▸ **WORK INSTRUCTION**: From the first line of the entries below to the line with "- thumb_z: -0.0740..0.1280", give each line again exactly.

(Records from a collection)
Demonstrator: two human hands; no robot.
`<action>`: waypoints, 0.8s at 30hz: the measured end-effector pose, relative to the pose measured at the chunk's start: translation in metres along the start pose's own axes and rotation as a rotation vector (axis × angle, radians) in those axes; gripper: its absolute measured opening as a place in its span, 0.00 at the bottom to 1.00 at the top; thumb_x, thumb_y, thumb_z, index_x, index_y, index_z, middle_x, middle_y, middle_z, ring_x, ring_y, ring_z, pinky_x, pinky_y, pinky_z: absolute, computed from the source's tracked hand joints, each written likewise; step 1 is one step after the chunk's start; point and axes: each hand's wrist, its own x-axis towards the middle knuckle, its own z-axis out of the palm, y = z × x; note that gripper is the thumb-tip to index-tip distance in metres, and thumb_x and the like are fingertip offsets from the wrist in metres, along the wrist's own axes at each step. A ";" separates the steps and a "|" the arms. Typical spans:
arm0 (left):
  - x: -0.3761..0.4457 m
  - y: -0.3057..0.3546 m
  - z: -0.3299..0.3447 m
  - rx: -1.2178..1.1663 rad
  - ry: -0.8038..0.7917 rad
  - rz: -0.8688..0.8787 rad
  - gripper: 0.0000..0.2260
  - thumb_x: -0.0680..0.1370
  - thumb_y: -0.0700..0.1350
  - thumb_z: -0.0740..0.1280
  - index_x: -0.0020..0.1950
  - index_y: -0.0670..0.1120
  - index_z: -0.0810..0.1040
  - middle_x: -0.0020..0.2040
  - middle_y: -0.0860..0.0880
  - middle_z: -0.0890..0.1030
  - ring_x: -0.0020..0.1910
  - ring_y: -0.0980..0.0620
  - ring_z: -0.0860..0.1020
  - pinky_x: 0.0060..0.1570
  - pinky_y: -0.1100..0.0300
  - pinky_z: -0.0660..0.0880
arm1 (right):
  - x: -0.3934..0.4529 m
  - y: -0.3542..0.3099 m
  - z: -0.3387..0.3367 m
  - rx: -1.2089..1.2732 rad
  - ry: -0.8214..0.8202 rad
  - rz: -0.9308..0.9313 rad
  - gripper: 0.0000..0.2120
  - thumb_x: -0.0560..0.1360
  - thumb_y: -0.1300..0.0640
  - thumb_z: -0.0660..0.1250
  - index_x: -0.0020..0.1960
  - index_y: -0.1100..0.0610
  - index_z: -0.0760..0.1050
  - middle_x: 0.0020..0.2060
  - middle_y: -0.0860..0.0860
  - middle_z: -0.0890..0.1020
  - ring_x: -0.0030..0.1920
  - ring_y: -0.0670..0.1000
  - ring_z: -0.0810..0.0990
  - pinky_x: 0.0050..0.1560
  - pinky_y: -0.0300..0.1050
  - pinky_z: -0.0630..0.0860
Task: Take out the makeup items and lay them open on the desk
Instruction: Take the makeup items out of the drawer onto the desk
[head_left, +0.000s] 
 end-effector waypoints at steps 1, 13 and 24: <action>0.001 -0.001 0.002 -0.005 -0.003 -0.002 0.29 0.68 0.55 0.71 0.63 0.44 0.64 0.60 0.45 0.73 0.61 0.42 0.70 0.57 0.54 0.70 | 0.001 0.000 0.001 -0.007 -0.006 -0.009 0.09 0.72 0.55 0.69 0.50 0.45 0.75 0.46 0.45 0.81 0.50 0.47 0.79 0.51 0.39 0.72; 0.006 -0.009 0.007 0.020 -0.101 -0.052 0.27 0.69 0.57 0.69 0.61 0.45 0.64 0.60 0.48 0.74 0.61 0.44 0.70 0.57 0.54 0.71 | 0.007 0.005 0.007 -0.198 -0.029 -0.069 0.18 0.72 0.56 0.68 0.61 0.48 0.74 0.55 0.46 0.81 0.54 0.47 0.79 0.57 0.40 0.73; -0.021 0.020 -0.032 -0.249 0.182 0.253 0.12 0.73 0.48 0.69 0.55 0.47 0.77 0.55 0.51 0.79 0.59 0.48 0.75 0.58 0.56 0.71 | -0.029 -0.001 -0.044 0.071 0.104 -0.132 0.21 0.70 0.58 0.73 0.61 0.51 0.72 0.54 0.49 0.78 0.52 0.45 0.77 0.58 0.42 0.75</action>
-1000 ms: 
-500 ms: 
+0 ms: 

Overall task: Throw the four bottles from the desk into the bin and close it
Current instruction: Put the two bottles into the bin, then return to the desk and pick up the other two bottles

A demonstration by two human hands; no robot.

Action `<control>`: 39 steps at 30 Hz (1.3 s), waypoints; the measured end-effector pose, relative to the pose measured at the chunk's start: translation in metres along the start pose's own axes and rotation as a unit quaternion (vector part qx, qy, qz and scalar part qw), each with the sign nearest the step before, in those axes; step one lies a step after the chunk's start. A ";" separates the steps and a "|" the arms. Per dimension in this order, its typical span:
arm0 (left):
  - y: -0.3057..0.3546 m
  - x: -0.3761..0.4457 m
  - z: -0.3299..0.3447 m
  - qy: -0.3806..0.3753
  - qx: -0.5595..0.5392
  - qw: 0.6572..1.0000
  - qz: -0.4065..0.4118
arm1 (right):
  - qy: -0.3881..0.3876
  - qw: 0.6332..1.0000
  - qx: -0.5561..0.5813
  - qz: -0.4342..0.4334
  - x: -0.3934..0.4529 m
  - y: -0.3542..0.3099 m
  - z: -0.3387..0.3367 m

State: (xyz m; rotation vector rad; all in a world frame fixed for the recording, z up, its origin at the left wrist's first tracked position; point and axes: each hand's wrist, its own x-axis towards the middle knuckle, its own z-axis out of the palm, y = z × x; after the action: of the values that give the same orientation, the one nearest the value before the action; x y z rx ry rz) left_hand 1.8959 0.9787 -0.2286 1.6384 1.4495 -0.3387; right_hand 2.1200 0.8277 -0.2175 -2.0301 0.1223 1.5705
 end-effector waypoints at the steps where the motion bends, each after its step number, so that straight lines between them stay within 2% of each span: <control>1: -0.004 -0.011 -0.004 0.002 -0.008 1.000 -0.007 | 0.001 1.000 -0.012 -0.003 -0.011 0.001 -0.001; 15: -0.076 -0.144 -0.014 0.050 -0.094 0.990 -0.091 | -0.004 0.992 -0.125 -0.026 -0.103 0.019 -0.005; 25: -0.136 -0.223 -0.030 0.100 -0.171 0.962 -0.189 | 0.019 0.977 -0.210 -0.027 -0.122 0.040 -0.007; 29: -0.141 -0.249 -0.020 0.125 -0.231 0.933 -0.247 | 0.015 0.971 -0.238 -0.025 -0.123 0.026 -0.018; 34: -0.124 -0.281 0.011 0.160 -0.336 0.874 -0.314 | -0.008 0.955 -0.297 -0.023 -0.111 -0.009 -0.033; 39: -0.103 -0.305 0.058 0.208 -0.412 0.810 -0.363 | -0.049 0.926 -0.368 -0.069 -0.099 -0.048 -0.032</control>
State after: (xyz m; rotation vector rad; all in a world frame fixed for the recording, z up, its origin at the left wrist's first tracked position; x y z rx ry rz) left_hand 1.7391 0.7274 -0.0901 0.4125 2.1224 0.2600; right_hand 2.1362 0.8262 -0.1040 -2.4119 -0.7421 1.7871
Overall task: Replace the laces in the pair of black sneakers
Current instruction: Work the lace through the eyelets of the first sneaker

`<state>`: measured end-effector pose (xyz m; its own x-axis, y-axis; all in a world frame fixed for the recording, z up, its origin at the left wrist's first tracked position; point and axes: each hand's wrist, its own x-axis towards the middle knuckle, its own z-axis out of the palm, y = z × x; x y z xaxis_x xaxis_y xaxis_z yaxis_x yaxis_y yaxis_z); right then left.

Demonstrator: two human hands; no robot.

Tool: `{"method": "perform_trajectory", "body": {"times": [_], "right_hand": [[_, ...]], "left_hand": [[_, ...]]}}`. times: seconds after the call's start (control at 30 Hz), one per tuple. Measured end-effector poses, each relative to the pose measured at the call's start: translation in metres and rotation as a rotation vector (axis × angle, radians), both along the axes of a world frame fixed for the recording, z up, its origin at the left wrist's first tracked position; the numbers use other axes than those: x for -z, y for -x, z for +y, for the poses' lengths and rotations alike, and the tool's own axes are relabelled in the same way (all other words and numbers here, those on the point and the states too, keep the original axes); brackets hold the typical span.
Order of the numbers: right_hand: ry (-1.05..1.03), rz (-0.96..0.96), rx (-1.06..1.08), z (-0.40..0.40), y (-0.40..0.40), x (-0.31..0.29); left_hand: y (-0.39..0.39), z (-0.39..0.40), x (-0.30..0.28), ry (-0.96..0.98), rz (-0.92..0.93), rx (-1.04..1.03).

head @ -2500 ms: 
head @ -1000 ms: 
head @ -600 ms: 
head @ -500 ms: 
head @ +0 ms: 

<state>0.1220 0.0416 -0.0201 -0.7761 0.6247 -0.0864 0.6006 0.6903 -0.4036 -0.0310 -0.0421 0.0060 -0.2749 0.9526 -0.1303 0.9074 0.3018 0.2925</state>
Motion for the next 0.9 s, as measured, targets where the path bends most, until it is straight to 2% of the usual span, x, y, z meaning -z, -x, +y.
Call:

▸ **ANSWER SECTION**:
Demonstrator: two human hands; no robot.
`<action>`: waypoints, 0.8s at 30hz: the measured end-effector pose, relative to the pose measured at the chunk's start: translation in metres along the start pose's own axes and rotation as a rotation vector (axis × angle, radians) in those axes; gripper: its absolute measured opening as a place in its span, 0.00 at the bottom to 1.00 at the top; thumb_x, thumb_y, thumb_z, index_x, index_y, index_z, middle_x, middle_y, middle_z, ring_x, ring_y, ring_z, pinky_x, pinky_y, pinky_z: absolute, computed from the source's tracked hand joints, each written likewise; step 1 is one step after the chunk's start; point and axes: each hand's wrist, its own x-axis towards the middle knuckle, its own z-axis out of the palm, y = z × x; note that gripper is the thumb-tip to index-tip distance in metres, and thumb_x and the like are fingertip offsets from the wrist in metres, along the wrist's own axes at each step. A ";" separates the steps and a "|" the arms. Typical spans:
arm0 (left):
  - x: -0.3761..0.4457 m
  - y: -0.3057..0.3546 m
  - z: -0.3299..0.3447 m
  - rx: -1.2178..1.1663 rad
  - ry: -0.8038..0.7917 rad
  - rz: -0.8688..0.8787 rad
  - gripper: 0.0000..0.2260
  - thumb_x: -0.0680..0.1370
  - thumb_y: -0.0700..0.1350
  - thumb_z: -0.0740..0.1280

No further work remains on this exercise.